*** Collected material ***

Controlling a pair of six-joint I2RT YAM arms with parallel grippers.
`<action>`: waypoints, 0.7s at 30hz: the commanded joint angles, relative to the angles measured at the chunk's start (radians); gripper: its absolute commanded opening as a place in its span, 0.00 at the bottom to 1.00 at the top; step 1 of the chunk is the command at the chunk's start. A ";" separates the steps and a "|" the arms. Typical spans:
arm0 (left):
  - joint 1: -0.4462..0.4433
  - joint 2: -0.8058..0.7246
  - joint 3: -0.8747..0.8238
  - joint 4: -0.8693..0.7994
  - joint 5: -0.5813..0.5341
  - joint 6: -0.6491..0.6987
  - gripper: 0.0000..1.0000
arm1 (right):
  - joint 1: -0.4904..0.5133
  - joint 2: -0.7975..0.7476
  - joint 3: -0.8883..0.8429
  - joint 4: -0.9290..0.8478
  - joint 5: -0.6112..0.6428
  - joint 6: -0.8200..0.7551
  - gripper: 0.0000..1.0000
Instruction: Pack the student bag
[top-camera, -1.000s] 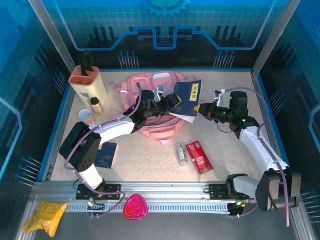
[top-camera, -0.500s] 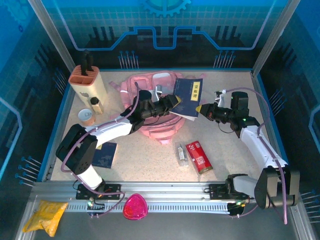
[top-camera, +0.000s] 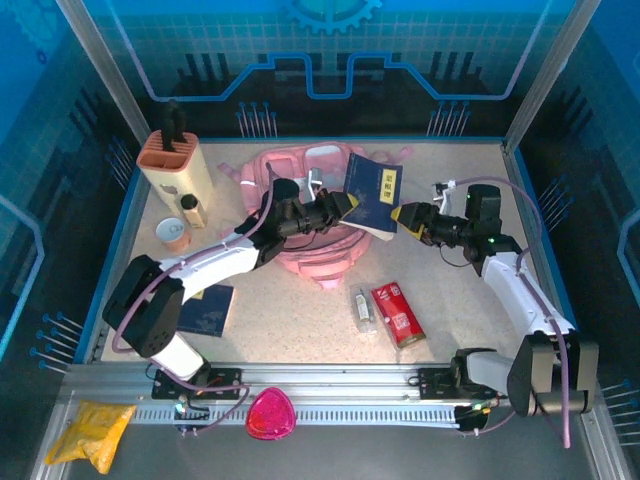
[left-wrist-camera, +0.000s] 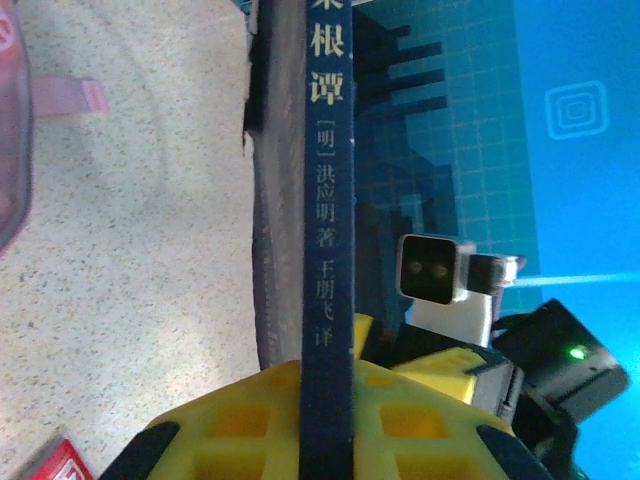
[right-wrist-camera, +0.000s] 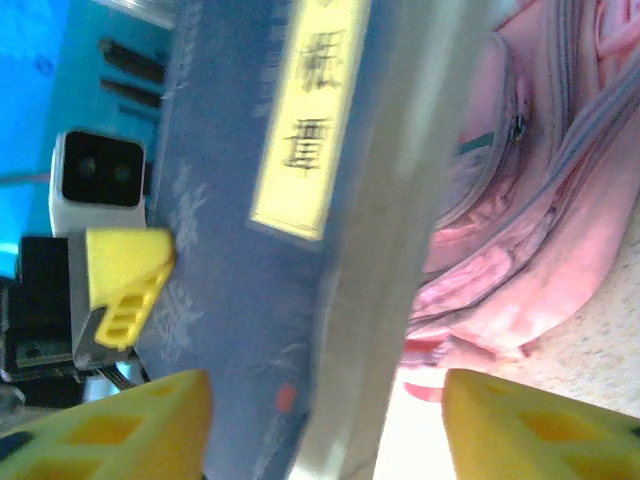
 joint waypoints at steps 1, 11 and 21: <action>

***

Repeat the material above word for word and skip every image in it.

Controlling a pair of six-joint I2RT YAM arms with parallel grippers.
`<action>`: waypoints, 0.7s at 30hz: the commanded joint angles, relative to the angles measured at the chunk's start (radians); gripper: its absolute commanded opening as a place in its span, 0.00 at the bottom to 1.00 at the top; step 1 of the chunk is the command at the chunk's start. A ";" separates the steps and a "|" the arms. Typical spans:
arm0 (left):
  - joint 1: -0.4462..0.4433
  - joint 2: -0.8058..0.7246
  - joint 3: -0.8747..0.8238
  - joint 4: -0.8693..0.7994
  - joint 5: -0.5813..0.5341
  - joint 6: -0.6491..0.6987
  - gripper: 0.0000..1.0000
arm1 (right):
  - joint 1: -0.4904..0.5133
  - joint 2: -0.7975..0.7476
  - joint 3: -0.8883..0.8429
  - joint 4: -0.9290..0.8478
  - joint 5: -0.6112..0.6428
  - joint 6: -0.8200..0.7551
  - gripper: 0.0000..1.0000
Instruction: Pack the student bag
[top-camera, -1.000s] 
[top-camera, -0.500s] 
[top-camera, +0.000s] 
[left-wrist-camera, +0.000s] 
[right-wrist-camera, +0.000s] 
 joint waypoints at steps 1, 11 and 21: <action>

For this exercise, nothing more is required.